26th October 2011 - The Only Way Forward

I have finally found the solution to my problem. I have spent the past few days, weeks, even months trying to work a way around the difficulties I have been experiencing, to no avail. (Well not much avail, anyway!). Yes, I have very valid reasons for my lack of motivation, my inability to make myself put fingers to keyboard as often as I should and my reluctance to even switch on the PC and I am truly grateful to you all for your patience and kindness. It eventually dawned on me that, the only way forward now is to just GET ON WITH IT and, during the course of the next few weeks, I have an awful lot to be getting on with.
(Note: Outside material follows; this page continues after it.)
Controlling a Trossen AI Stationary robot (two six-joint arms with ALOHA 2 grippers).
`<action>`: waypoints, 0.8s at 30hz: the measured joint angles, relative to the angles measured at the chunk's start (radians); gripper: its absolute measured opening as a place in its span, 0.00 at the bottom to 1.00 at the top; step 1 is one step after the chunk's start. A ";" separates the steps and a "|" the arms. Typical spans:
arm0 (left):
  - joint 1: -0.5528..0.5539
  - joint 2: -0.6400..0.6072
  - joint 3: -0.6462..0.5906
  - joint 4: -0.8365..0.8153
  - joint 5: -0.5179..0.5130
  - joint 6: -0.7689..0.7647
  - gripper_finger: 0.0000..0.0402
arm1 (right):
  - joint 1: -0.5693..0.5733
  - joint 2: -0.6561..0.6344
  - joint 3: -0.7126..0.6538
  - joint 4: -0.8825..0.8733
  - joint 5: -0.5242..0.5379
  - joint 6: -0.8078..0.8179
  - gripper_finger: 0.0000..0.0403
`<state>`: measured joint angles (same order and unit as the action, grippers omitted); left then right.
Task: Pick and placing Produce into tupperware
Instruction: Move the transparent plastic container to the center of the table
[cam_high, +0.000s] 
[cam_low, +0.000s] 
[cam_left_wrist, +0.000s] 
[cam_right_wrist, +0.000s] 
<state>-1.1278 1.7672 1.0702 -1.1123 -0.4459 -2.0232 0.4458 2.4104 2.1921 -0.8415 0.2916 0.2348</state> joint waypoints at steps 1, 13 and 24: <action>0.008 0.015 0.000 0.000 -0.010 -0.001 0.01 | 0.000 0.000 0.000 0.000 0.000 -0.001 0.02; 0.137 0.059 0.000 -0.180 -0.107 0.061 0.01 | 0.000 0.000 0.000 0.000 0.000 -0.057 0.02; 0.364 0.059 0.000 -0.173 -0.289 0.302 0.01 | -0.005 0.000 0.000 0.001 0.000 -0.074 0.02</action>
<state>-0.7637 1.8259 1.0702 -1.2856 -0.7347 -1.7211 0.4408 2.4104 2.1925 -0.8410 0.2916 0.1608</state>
From Friday I shall be out and about, hopefully photographing those celebrating Hallowe'en. The Barrel are giving away prizes for the best carved pumpkins and the Hope & Anchor are hosting a Hallowe'en Karaoke! (And we all know how I hate Karaoke! ;) ). Saturday is probably going to be even busier as there will be spooky fun and games going on at The Eagle Inn party from 7pm, which shall later move on up to Charlie's Bar. There will be prizes for the best dressed up male and female. I had a lot of fun helping Maria to put up the decorations, I must say.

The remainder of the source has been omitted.